To do> Please repeat the records below exactly, skipping any pictures.
- - - - - - -
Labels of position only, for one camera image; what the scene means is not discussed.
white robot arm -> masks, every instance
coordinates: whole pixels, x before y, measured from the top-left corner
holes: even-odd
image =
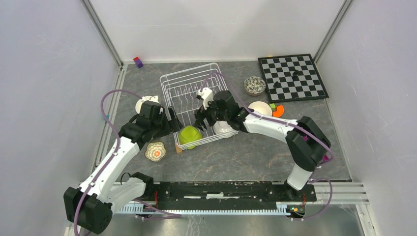
[[[263,134],[286,143],[295,165],[285,184],[296,191],[304,187],[327,151],[294,127],[301,126],[330,147],[330,141],[309,117],[300,120],[280,119],[253,110],[248,112],[235,102],[227,90],[213,96],[212,90],[203,88],[198,91],[197,98],[203,100],[203,106],[195,114],[195,127],[202,130],[207,128],[204,120],[207,120],[210,126],[217,121],[227,121],[235,130]]]
[[[195,127],[204,129],[205,120],[210,126],[217,121],[226,121],[233,129],[246,133],[258,133],[286,143],[293,156],[294,168],[284,182],[285,194],[291,199],[294,191],[301,190],[317,165],[322,160],[326,150],[312,139],[305,139],[305,134],[294,129],[301,126],[330,147],[330,142],[308,117],[300,120],[280,119],[263,116],[257,112],[248,112],[240,107],[229,91],[221,91],[213,95],[209,88],[198,92],[197,98],[203,100],[203,106],[195,113]],[[74,222],[76,207],[81,196],[87,191],[82,202],[78,217],[78,225],[95,234],[103,232],[114,213],[129,201],[153,194],[149,186],[153,178],[141,173],[135,173],[122,186],[112,190],[117,177],[124,167],[152,138],[166,136],[178,132],[182,124],[178,121],[173,108],[168,108],[171,120],[168,120],[165,109],[157,102],[157,97],[143,97],[136,105],[138,112],[119,132],[120,147],[116,150],[116,142],[110,152],[102,160],[96,170],[77,189],[69,187],[64,193],[67,219]],[[98,179],[93,179],[103,168],[112,155],[115,155],[106,166]]]
[[[137,103],[136,111],[138,114],[120,129],[118,150],[115,142],[95,171],[77,189],[69,187],[64,193],[65,211],[71,222],[74,222],[81,196],[86,194],[78,214],[78,225],[95,234],[106,229],[113,214],[121,207],[146,195],[147,185],[153,184],[153,178],[135,173],[125,184],[112,190],[124,167],[152,138],[163,137],[182,128],[172,107],[168,108],[171,120],[167,119],[165,109],[157,102],[156,96],[143,97]],[[113,159],[106,165],[112,155]],[[93,181],[100,170],[101,174]]]

white backdrop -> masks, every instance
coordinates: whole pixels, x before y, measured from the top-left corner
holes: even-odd
[[[381,236],[416,235],[416,1],[354,1],[318,63]]]
[[[0,235],[61,236],[118,66],[80,1],[2,1],[0,32]]]
[[[92,0],[124,61],[314,55],[343,0]]]

dish rack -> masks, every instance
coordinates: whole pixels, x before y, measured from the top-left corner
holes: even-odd
[[[166,106],[172,106],[175,109],[178,119],[184,127],[193,125],[195,122],[194,113],[203,104],[201,100],[197,99],[197,91],[202,88],[204,80],[207,77],[209,77],[207,86],[213,91],[213,95],[219,91],[227,90],[224,79],[218,74],[211,74],[213,72],[221,74],[217,63],[210,63],[166,74],[159,79]],[[185,150],[191,146],[207,144],[238,133],[236,130],[231,130],[221,134],[215,134],[213,127],[210,127],[206,121],[205,124],[207,130],[200,131],[203,136],[202,139],[181,145],[179,143],[179,132],[176,132],[174,133],[175,144],[182,150]]]

gray table surface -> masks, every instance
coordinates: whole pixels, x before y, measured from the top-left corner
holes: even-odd
[[[160,103],[165,105],[159,78],[168,73],[192,68],[207,63],[156,63],[145,64],[138,69],[129,65],[124,79],[123,89],[141,96],[158,95]],[[243,80],[249,76],[261,76],[257,61],[219,62],[227,86],[235,90],[249,105],[254,101],[268,103],[266,94],[257,97],[244,91]],[[122,94],[120,97],[115,127],[120,129],[133,115],[137,98]],[[349,179],[346,162],[342,156],[325,100],[283,102],[285,113],[282,118],[300,119],[311,117],[331,142],[336,158],[318,169],[314,176],[332,180]],[[109,148],[115,137],[111,137]],[[225,181],[225,180],[285,180],[290,174],[294,162],[287,145],[259,134],[237,135],[208,144],[197,146],[177,154],[173,135],[165,136],[162,141],[167,155],[159,162],[145,158],[143,148],[126,166],[123,172],[141,172],[155,181]]]

chessboard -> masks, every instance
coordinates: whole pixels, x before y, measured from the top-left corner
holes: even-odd
[[[328,98],[310,54],[258,58],[270,103]]]
- - - - - - -
Answer box>
Labels of position only, for one camera image; what the scene means is not discussed.
white robot arm -> masks, every instance
coordinates: whole pixels, x before y, measured from the top-left corner
holes: even-odd
image =
[[[263,134],[286,143],[295,165],[285,184],[296,191],[304,187],[327,151],[294,127],[301,126],[330,147],[330,141],[309,117],[300,120],[280,119],[253,110],[248,112],[235,102],[227,90],[213,96],[212,90],[203,88],[198,91],[197,98],[203,100],[203,106],[195,114],[195,127],[202,130],[207,128],[204,120],[207,120],[210,126],[217,121],[227,121],[235,130]]]
[[[195,127],[204,129],[205,120],[210,126],[217,121],[226,121],[233,129],[246,133],[258,133],[286,143],[293,156],[294,168],[284,182],[285,194],[291,199],[294,191],[301,190],[317,165],[322,160],[326,150],[312,139],[305,139],[305,134],[294,129],[301,126],[330,147],[330,142],[308,117],[300,120],[280,119],[263,116],[257,112],[248,112],[240,107],[229,91],[221,91],[213,95],[209,88],[198,92],[197,98],[203,100],[203,106],[195,113]],[[74,222],[76,207],[81,196],[87,191],[82,202],[78,217],[78,225],[95,234],[103,232],[114,213],[129,201],[153,194],[149,186],[153,178],[141,173],[135,173],[122,186],[112,190],[117,177],[124,167],[152,138],[166,136],[178,132],[182,124],[178,121],[173,108],[168,108],[171,120],[168,120],[165,109],[157,102],[157,97],[143,97],[136,105],[138,112],[119,132],[120,147],[116,150],[116,142],[110,152],[102,160],[96,170],[77,189],[69,187],[64,193],[67,219]],[[98,179],[93,179],[103,168],[112,155],[115,155],[106,166]]]
[[[137,103],[136,111],[138,114],[120,129],[118,150],[115,142],[95,171],[77,189],[69,187],[64,193],[65,211],[71,222],[74,222],[81,196],[86,194],[78,214],[78,225],[95,234],[106,229],[113,214],[121,207],[146,195],[147,185],[153,184],[153,178],[135,173],[125,184],[112,190],[124,167],[152,138],[163,137],[182,128],[172,107],[168,108],[171,120],[167,119],[165,109],[157,102],[156,96],[143,97]],[[113,159],[106,165],[112,155]],[[93,181],[100,170],[101,174]]]

white backdrop -> masks, every instance
coordinates: whole pixels, x before y, measured from the top-left corner
holes: even-odd
[[[381,236],[416,235],[416,1],[354,1],[318,63]]]
[[[0,235],[61,236],[118,66],[80,1],[2,1],[0,32]]]
[[[92,0],[124,61],[314,55],[343,0]]]

dish rack -> masks, every instance
coordinates: whole pixels, x before y, measured from the top-left corner
holes: even-odd
[[[166,106],[172,106],[175,109],[178,119],[184,127],[193,125],[195,122],[194,113],[203,104],[201,100],[197,99],[197,91],[202,88],[204,80],[207,77],[209,77],[207,86],[213,91],[213,95],[219,91],[227,90],[224,79],[218,74],[211,74],[213,72],[221,74],[217,63],[210,63],[166,74],[159,79]],[[185,150],[191,146],[207,144],[238,133],[236,130],[231,130],[221,134],[215,134],[213,127],[210,127],[206,121],[205,124],[207,130],[200,131],[203,136],[202,139],[181,145],[179,143],[179,132],[176,132],[174,133],[175,144],[182,150]]]

gray table surface -> masks, every instance
coordinates: whole pixels, x before y, measured from the top-left corner
holes: even-odd
[[[160,103],[165,105],[159,78],[168,73],[192,68],[207,63],[156,63],[145,64],[138,69],[129,65],[124,79],[123,89],[141,96],[158,95]],[[243,80],[249,76],[261,76],[257,61],[219,62],[227,86],[235,90],[249,105],[254,101],[268,103],[266,94],[257,97],[244,91]],[[122,94],[120,97],[115,127],[120,129],[133,115],[137,98]],[[349,179],[346,162],[342,156],[325,100],[283,102],[285,113],[282,118],[300,119],[311,117],[331,142],[336,158],[318,169],[314,176],[332,180]],[[109,148],[115,137],[111,137]],[[225,181],[225,180],[285,180],[290,174],[294,162],[287,145],[259,134],[237,135],[208,144],[197,146],[177,154],[173,135],[165,136],[162,141],[167,155],[159,162],[145,158],[143,148],[126,166],[123,172],[141,172],[155,181]]]

chessboard -> masks, every instance
coordinates: whole pixels, x before y, measured from the top-left corner
holes: even-odd
[[[328,98],[310,54],[258,58],[270,103]]]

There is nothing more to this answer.